二重派遣とは

 

二重派遣とは、派遣先企業が派遣元企業から派遣された派遣社員を他の企業にさらに派遣するものです。

労働派遣法で認められている労働者派遣とは自己の雇用する労働者を派遣するものです。

二重派遣は自己が雇用しない労働者を派遣することとなり違法です。

 

二重派遣が抵触する法律

労働者派遣法第2条1号の違反

 

「自己の雇用する労働者を、当該雇用関係の下に、かつ、他人の指揮命令を受けて、当該他人のために労働に従事させることをいい、当該他人に対し当該労働者を当該他人に雇用させることを約してするものを含まないものとする。
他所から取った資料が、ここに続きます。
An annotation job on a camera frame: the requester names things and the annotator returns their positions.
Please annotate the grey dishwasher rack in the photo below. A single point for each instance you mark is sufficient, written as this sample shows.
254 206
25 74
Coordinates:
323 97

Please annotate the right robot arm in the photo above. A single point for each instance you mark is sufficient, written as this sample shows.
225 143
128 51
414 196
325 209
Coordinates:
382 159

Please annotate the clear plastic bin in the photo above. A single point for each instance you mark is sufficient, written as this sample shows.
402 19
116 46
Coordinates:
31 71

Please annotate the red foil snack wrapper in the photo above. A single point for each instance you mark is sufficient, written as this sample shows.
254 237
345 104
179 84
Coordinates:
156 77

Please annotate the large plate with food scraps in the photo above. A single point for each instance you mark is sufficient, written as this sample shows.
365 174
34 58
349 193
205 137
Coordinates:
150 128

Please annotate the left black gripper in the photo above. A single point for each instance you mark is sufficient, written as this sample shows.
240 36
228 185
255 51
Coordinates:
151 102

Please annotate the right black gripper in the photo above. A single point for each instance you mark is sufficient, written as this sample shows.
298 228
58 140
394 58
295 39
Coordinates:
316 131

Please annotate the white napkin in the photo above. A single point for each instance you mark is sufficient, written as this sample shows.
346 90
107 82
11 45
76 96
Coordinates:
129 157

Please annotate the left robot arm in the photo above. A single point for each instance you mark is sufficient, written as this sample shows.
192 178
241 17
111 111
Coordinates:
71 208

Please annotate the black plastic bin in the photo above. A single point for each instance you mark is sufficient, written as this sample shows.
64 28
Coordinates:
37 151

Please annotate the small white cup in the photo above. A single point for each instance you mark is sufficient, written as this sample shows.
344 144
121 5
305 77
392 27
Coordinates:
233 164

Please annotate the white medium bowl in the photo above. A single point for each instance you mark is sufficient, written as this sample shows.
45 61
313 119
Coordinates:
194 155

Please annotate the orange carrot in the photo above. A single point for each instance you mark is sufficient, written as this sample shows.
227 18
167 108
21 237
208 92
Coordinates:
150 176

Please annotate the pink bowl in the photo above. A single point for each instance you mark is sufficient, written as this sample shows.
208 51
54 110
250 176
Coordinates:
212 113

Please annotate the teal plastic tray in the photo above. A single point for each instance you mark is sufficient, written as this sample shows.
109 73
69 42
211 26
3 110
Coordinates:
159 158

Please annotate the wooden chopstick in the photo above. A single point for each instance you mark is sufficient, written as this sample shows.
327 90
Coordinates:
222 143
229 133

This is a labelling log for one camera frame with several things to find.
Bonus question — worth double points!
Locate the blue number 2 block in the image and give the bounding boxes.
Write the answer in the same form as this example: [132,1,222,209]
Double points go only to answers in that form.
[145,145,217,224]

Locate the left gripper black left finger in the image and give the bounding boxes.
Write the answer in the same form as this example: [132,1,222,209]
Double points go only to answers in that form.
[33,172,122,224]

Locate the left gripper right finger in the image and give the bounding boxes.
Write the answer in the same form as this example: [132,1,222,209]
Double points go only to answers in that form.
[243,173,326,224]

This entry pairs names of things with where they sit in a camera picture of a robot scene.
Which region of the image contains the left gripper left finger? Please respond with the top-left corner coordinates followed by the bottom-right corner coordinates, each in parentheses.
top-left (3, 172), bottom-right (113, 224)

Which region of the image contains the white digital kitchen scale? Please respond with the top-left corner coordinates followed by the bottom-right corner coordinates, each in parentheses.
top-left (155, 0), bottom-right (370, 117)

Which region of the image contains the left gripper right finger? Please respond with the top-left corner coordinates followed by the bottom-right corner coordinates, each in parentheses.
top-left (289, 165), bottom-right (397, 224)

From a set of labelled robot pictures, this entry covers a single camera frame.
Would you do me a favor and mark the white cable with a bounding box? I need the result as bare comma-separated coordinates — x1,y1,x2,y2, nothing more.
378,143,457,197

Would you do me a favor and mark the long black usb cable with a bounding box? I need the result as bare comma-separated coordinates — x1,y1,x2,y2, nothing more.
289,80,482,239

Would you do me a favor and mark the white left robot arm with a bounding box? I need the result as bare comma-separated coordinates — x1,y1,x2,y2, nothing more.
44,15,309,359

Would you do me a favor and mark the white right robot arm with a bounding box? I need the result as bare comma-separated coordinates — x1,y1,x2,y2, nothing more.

」

 

二重派遣が自己の雇用しない労働者を派遣することになり、本条違反となります。

 

職業安定法第44条(労働者供給事業の禁止)違反

 

「何人も、次条に規定する場合を除くほか、労働者供給事業を行い、又はその労働者供給事業を行う者から供給される労働者を自らの指揮命令の下に労働させてはならない。」

 

二重派遣は、労働者供給事業に該当するため、無許可での労働者供給事業を行っていることになり本条違反となります。

 

労働基準法第6条(中間搾取の排除)違反

 

「何人も、法律に基いて許される場合の外、業として他人の就業に介入して利益を得てはならない。」

 

二重派遣は、本条違反にもなります。

 

二重派遣の罰則

 

二重派遣では、派遣労働者への罰則はありません。

二重派遣と承知の上で派遣した会社と、派遣された社員を受け入れた会社には、「1年以上の懲役又は50万円以下の罰金」という罰則が適用されます。

労働局は二重派遣には厳しい姿勢で、指摘と調査を行ってきます。

また書類送検もありますので、注意が必要です。